South Korean designer Haneul Kim has collected 1000’s of used disposable face masks from his college campus and recycled them to create a stackable stool.
Known as Stack and Stack, the venture hopes to set an instance for a way the 129 billion single-use face-masks that the world goes via each month in the course of the coronavirus pandemic may be diverted from ending up in landfill and in our oceans.
“At first, I stockpiled disposable masks utilized by me and my associates however the amount that could possibly be collected on this approach was restricted,” stated the Kaywon College pupil. “So I put in masks assortment packing containers on campus and emptied them periodically.”
After quarantining them over a interval of days, Kim stacked the masks inside a mould and melted them one after the other utilizing a warmth gun.
Regularly, the fabric constructed as much as create a sturdy seating design, with round 250 masks wanted to kind every leg and one other 750 for the seat.
The ultimate outcome wants no glue or resin to carry it collectively and is totally constituted of the recycled private protecting tools (PPE), with no added supplies. Even the stools’ marbled white, blue and pink patterns are derived not from added dyes or paints however merely from the color of the unique masks.

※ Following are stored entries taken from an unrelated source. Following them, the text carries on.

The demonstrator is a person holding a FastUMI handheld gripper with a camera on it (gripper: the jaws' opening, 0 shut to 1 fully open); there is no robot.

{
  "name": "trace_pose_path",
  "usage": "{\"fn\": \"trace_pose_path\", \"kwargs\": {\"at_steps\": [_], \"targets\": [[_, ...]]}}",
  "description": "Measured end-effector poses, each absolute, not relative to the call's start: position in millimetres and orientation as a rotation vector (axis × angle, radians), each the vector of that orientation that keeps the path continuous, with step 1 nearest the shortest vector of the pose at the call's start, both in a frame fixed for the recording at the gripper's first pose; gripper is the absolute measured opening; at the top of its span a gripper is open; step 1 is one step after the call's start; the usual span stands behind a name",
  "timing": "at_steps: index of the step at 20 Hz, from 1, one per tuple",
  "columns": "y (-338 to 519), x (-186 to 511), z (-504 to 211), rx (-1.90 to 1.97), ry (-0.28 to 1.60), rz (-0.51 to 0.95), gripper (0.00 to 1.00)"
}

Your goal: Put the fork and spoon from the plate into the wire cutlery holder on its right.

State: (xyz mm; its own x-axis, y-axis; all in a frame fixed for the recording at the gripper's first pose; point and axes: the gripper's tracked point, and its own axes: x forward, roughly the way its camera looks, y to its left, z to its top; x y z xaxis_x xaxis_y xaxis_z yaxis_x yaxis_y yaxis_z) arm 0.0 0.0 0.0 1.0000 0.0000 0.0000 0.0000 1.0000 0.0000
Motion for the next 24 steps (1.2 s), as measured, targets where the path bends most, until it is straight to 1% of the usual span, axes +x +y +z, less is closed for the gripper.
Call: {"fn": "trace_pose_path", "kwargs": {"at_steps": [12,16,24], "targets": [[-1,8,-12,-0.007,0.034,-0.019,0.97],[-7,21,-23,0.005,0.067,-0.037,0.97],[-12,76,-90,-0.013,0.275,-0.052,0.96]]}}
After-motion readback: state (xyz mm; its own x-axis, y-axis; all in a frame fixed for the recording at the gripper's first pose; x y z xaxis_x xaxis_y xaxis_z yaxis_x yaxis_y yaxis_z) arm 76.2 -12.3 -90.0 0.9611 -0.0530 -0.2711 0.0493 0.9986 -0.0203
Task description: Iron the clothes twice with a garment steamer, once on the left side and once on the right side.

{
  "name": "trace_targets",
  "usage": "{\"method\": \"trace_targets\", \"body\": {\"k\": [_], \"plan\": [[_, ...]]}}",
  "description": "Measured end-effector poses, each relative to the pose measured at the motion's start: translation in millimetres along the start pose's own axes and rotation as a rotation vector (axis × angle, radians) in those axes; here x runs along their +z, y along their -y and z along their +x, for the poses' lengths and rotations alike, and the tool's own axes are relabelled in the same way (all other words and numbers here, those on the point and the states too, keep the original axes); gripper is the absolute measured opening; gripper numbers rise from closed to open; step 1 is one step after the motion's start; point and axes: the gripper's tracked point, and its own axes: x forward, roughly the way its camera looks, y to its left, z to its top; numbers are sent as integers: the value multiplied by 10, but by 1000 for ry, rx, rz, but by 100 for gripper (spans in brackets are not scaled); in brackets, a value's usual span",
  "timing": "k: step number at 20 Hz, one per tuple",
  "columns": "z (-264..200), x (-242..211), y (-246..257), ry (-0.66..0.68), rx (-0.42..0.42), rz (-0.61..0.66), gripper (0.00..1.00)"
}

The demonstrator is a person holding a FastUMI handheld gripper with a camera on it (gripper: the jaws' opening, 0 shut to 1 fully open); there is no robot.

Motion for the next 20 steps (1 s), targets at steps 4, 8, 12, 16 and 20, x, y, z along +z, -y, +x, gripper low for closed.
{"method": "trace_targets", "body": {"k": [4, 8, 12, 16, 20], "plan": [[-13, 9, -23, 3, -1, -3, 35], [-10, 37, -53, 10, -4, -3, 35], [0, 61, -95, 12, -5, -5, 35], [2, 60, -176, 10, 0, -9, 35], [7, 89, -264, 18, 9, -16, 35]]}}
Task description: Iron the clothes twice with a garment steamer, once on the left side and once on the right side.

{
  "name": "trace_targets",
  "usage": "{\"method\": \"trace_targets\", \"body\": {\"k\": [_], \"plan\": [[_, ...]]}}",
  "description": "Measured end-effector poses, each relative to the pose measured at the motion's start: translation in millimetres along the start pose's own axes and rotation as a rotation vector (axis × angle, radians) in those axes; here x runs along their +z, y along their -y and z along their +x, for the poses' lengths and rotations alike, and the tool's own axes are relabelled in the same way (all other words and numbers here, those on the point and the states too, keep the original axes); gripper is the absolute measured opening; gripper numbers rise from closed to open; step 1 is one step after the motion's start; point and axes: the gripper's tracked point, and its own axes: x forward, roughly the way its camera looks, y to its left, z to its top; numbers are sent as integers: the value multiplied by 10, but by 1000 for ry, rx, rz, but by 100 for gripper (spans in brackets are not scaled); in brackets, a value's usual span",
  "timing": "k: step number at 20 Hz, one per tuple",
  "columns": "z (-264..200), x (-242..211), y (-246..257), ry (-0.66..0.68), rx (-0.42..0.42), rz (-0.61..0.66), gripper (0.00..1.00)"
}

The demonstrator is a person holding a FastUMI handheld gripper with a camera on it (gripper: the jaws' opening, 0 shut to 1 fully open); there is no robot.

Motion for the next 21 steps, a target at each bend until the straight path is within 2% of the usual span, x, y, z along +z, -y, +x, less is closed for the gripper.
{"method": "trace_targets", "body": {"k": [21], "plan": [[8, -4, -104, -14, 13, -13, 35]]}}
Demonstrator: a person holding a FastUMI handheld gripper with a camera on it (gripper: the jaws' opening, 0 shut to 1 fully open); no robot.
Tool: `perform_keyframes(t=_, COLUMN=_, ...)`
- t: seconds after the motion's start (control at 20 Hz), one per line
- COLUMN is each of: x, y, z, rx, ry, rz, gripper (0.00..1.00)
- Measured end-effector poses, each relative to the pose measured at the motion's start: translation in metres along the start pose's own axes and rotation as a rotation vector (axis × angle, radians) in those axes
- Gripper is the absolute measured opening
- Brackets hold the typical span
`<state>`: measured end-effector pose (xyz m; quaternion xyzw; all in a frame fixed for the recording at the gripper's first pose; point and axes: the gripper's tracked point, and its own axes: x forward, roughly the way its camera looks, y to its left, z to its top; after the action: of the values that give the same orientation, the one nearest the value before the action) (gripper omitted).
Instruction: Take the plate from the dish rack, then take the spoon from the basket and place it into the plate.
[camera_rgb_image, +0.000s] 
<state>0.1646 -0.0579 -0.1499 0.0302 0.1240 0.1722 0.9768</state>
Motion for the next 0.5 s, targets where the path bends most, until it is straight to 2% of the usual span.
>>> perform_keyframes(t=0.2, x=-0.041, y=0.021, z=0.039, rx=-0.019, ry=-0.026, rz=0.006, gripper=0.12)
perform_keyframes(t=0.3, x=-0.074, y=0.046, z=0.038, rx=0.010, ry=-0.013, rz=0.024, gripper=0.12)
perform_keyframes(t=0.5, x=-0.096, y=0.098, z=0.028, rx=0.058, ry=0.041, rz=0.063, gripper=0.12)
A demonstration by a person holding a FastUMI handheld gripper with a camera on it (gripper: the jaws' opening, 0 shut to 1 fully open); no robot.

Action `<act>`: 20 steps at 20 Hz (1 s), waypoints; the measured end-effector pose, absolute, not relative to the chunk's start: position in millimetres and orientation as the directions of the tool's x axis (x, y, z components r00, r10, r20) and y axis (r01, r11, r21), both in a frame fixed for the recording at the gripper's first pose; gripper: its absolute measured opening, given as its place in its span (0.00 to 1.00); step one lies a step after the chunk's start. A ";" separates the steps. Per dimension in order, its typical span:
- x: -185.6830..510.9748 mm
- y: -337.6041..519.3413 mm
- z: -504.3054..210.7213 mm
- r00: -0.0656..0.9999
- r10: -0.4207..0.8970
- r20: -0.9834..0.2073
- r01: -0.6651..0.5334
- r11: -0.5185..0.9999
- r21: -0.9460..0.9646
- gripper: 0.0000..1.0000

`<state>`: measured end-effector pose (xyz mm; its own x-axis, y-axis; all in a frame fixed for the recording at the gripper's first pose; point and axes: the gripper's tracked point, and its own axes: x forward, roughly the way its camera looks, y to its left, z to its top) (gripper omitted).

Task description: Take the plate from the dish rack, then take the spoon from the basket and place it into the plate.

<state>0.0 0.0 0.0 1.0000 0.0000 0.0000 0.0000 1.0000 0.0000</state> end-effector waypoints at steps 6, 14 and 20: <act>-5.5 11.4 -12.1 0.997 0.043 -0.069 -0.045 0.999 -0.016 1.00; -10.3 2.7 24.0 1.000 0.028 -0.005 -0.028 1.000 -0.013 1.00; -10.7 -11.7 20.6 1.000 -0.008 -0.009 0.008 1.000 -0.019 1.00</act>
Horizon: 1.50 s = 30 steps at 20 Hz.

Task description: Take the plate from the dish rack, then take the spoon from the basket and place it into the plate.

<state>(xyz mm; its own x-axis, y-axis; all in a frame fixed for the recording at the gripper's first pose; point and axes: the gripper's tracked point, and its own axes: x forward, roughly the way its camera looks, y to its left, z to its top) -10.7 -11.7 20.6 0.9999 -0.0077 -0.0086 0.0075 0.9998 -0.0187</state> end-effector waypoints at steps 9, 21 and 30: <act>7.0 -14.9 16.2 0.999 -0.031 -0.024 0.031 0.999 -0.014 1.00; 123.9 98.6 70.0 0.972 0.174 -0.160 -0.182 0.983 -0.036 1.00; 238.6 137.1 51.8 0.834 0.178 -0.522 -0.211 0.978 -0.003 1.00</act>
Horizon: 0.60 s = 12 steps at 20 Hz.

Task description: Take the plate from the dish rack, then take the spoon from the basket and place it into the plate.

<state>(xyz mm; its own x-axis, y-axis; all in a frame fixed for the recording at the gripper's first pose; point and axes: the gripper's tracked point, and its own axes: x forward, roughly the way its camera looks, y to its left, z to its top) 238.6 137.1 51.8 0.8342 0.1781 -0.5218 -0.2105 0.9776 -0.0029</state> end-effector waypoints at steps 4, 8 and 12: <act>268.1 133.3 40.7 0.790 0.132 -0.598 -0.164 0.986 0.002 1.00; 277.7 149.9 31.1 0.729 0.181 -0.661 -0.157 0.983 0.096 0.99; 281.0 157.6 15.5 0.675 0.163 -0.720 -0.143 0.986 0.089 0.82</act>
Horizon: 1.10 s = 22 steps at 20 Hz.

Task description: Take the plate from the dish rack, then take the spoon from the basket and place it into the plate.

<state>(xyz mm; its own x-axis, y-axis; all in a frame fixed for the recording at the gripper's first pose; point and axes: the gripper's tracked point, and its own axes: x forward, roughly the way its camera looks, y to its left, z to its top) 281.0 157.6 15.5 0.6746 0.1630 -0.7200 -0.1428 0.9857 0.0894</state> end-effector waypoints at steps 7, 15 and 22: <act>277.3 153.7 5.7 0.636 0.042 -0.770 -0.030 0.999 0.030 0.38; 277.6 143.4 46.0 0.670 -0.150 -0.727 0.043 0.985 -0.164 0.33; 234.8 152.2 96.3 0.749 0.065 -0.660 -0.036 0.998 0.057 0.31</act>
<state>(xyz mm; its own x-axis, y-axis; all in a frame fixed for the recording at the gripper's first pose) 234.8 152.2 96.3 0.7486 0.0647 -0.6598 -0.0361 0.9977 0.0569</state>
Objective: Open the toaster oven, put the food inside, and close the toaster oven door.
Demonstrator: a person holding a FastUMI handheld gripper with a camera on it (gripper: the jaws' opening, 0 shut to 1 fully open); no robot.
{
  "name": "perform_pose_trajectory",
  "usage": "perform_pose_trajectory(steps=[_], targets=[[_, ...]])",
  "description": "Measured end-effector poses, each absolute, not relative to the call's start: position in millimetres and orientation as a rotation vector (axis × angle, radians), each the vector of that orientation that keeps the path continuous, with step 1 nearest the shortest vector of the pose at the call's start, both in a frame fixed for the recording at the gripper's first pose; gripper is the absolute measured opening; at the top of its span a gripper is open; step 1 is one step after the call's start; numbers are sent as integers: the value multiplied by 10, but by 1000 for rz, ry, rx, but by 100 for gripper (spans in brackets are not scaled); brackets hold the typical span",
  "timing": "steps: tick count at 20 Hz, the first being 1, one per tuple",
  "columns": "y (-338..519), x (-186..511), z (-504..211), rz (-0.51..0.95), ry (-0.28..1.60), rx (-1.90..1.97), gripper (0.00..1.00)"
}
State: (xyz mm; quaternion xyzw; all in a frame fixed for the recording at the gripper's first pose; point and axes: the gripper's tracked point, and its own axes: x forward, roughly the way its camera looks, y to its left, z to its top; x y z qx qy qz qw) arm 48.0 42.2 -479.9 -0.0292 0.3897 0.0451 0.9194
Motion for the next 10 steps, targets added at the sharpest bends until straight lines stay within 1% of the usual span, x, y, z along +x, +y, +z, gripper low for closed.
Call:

“I take away the steel wire that tightens the nostril and the cotton ear loops. This leaves the polypropylene filter surrounded in a non-woven plastic material, which I soften utilizing sizzling air of greater than 300 levels Celsius,” Kim informed Dezeen.
“When the liquefied plastic slowly cools and hardens once more, this creates a tricky, sturdy plastic.”
As face masks turned obligatory in lots of public areas and nations internationally because of the coronavirus pandemic, international gross sales of the disposable face-coverings reached $166 billion in 2020 in keeping with the United Nations Convention on Commerce and Growth.
That is greater than 200 instances as a lot as within the earlier 12 months, when gross sales totalled solely $800 million.
The UN estimates that as much as 75 per cent of those masks will find yourself in landfill or in our waterways, with PPE already discovered on 30 per cent of all UK seashores.
Designers and activists, together with Nienke Hoogvliet and Parley for the Oceans founder Cyrill Gutsch, have additionally expressed concern that the coronavirus pandemic is hindering the hard-fought transfer away from single-use plastics.
“Plainly most individuals prioritise the pandemic and put the atmosphere second,” industrial designer Dave Hakkens informed Dezeen.
In response, his recycling initiative Valuable Plastics has launched a protecting face protect that’s constituted of recycled waste plastic.
Equally, Adidas was among the many first big-name manufacturers to launch a reusable face masks, fashioning it from a high-performance recycled material that’s free from virgin plastic.